Christian August Brandis (13 February 1790 – 21 July 1867) was a German philologist and historian of philosophy.

==Biography==
Brandis was born in Hildesheim, and was the son of the physician Joachim Dietrich Brandis. His father moved to Copenhagen in 1810, where he became personal physician to Queen Marie.

He was educated at Kiel University. In 1812 he graduated at Copenhagen, with a thesis Commentationes Eleaticae (a collection of fragments from Xenophanes, Parmenides and Melissus). For a time he studied at Göttingen, and in 1815 presented as his inaugural dissertation at Berlin his essay Von dem Begriff der Geschichte der Philosophie.

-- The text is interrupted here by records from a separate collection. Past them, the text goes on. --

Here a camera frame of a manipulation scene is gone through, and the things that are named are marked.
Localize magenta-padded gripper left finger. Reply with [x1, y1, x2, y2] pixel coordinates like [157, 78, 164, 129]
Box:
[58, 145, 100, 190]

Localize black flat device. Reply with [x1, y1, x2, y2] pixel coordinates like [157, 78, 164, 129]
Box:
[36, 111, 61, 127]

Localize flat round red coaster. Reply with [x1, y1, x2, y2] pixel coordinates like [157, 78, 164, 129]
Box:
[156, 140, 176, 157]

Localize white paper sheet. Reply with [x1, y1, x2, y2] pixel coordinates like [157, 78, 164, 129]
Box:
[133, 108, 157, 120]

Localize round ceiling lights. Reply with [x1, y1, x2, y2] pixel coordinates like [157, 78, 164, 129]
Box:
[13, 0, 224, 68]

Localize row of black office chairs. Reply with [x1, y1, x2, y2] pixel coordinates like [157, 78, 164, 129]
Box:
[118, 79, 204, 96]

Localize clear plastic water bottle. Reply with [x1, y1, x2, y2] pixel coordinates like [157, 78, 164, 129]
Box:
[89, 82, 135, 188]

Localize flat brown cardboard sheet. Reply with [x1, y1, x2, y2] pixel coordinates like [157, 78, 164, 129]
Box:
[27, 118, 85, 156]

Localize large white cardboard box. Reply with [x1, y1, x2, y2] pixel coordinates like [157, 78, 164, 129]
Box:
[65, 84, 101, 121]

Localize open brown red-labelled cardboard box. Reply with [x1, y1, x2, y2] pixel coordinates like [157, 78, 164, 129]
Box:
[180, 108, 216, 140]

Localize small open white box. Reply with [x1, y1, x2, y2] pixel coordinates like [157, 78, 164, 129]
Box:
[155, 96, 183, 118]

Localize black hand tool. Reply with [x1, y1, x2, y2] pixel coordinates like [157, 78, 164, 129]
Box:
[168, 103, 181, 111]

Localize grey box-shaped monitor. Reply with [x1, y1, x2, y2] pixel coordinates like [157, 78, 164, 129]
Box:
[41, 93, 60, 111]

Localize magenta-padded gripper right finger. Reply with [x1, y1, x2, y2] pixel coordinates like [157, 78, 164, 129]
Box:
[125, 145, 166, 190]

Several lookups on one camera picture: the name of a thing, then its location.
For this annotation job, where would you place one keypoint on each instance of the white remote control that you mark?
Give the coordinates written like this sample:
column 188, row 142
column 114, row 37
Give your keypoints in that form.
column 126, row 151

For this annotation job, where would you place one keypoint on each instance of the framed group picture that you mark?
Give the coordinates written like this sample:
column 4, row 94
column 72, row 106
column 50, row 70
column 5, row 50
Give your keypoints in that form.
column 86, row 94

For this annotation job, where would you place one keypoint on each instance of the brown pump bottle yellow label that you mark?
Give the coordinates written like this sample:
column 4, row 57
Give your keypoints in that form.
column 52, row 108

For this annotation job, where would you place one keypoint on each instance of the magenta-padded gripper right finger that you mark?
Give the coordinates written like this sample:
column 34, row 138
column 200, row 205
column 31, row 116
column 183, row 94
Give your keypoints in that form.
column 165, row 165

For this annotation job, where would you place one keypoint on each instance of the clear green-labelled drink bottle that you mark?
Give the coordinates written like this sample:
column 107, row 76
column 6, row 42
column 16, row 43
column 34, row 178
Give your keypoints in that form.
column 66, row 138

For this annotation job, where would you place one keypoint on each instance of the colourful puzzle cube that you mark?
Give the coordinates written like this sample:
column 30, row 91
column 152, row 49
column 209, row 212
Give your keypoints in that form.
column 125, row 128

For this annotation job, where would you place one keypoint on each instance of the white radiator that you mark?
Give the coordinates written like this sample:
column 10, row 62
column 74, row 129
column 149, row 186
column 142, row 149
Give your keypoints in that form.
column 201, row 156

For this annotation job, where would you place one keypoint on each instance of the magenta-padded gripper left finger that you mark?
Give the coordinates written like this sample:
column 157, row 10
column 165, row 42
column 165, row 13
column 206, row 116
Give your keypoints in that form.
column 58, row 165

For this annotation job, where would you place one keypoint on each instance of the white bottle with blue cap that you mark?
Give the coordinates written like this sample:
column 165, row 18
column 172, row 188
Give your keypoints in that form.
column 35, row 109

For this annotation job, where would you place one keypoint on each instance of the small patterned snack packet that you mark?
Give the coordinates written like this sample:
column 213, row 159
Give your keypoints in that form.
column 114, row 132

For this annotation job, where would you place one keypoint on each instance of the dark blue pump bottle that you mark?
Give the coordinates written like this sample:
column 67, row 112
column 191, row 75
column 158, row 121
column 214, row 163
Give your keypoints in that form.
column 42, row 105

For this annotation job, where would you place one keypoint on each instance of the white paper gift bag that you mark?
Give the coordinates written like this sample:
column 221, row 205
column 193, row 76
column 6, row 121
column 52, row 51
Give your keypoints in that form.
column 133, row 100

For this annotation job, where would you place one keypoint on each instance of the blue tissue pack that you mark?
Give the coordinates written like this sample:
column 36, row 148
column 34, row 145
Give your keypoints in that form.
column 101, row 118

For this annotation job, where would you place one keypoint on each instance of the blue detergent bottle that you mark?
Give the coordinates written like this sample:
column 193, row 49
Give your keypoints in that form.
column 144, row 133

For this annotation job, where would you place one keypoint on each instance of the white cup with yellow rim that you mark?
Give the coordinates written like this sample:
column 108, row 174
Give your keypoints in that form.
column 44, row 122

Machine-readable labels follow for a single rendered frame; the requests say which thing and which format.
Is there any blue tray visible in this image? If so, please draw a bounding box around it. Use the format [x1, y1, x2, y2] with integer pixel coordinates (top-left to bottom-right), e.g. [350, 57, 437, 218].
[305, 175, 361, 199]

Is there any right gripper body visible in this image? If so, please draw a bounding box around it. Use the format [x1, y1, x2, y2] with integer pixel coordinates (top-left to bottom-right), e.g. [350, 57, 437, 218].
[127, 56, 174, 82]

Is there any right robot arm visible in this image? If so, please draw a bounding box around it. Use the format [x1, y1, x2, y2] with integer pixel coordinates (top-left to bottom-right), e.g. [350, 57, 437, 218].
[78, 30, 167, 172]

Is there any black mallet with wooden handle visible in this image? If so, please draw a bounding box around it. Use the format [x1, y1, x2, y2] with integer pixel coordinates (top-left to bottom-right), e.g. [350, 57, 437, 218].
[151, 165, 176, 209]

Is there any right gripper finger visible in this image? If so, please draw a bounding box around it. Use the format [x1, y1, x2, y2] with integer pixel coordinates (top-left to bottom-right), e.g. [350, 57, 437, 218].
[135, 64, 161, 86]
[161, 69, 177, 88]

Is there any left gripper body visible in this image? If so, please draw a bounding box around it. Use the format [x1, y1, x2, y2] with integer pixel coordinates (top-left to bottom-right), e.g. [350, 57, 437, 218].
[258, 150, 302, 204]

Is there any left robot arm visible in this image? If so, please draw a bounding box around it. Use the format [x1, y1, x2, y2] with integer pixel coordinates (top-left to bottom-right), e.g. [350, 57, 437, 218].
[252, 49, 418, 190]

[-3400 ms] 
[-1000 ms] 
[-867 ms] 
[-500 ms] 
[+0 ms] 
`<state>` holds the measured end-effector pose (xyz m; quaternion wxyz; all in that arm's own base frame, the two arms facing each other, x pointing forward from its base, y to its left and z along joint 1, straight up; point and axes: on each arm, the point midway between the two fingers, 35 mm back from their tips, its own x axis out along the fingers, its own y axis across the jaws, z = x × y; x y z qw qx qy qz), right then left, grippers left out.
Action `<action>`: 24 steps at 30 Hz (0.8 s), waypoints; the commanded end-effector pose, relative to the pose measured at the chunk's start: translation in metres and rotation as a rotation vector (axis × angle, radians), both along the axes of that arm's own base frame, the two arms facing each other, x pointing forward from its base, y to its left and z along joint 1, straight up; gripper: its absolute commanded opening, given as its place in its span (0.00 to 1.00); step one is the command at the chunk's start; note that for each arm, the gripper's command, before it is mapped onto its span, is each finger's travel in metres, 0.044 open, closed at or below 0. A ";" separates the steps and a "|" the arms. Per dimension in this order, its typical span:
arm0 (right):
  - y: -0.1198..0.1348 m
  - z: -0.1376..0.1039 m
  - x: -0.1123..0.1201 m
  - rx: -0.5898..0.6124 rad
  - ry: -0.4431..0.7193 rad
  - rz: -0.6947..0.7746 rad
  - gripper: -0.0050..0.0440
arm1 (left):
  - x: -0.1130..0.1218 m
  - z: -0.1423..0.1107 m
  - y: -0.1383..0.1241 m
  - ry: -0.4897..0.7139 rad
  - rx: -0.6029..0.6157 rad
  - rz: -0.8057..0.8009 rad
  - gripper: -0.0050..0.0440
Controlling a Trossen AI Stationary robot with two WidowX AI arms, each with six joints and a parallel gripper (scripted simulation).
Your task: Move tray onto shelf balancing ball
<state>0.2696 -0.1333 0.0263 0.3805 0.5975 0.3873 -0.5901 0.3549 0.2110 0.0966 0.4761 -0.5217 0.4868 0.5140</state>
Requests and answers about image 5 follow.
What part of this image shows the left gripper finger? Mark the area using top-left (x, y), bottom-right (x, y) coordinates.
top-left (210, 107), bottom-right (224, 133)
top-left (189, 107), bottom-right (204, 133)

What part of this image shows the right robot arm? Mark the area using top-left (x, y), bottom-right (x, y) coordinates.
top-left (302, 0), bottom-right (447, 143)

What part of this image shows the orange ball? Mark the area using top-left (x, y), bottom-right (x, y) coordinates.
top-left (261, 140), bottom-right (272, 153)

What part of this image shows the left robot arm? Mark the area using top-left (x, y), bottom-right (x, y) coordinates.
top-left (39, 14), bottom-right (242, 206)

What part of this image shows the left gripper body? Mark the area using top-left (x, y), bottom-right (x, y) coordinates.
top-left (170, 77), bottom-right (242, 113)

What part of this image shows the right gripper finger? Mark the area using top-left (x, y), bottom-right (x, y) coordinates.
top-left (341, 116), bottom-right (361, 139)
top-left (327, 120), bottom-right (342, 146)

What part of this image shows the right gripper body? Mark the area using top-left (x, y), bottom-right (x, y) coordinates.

In 1816 he refused an extraordinary professorship at Heidelberg in order to accompany BG Niebuhr to Italy as secretary to the Prussian embassy. Subsequently, he assisted Immanuel Bekker in the preparation of his edition of Aristotle. In 1821 he became professor of philosophy in the newly founded University of Bonn, and in 1823 published his Aristotelius et Theophrasti Metaphysica. With Böckh and Niebuhr he edited the Rheinisches Museum, to which he contributed important articles on Socrates (1827, 1829). From 1836 to 1839 he was tutor to the young King Otto of Greece. Brandis was elected a member of the American Antiquarian Society in 1839.

His great work, the Handbuch der Geschichte der Griechisch-Römischen Philosophie (1835-1866; republished in a smaller and more systematic form, Geschichte der Entwicklungen der griechischen Philosophie und ihrer Nachwirkungen im römischen Reiche, 1862-1866), is characterized by sound criticism.

Brandis died in Bonn.

He was the father of the forestry academic and administrator Sir Dietrich Brandis.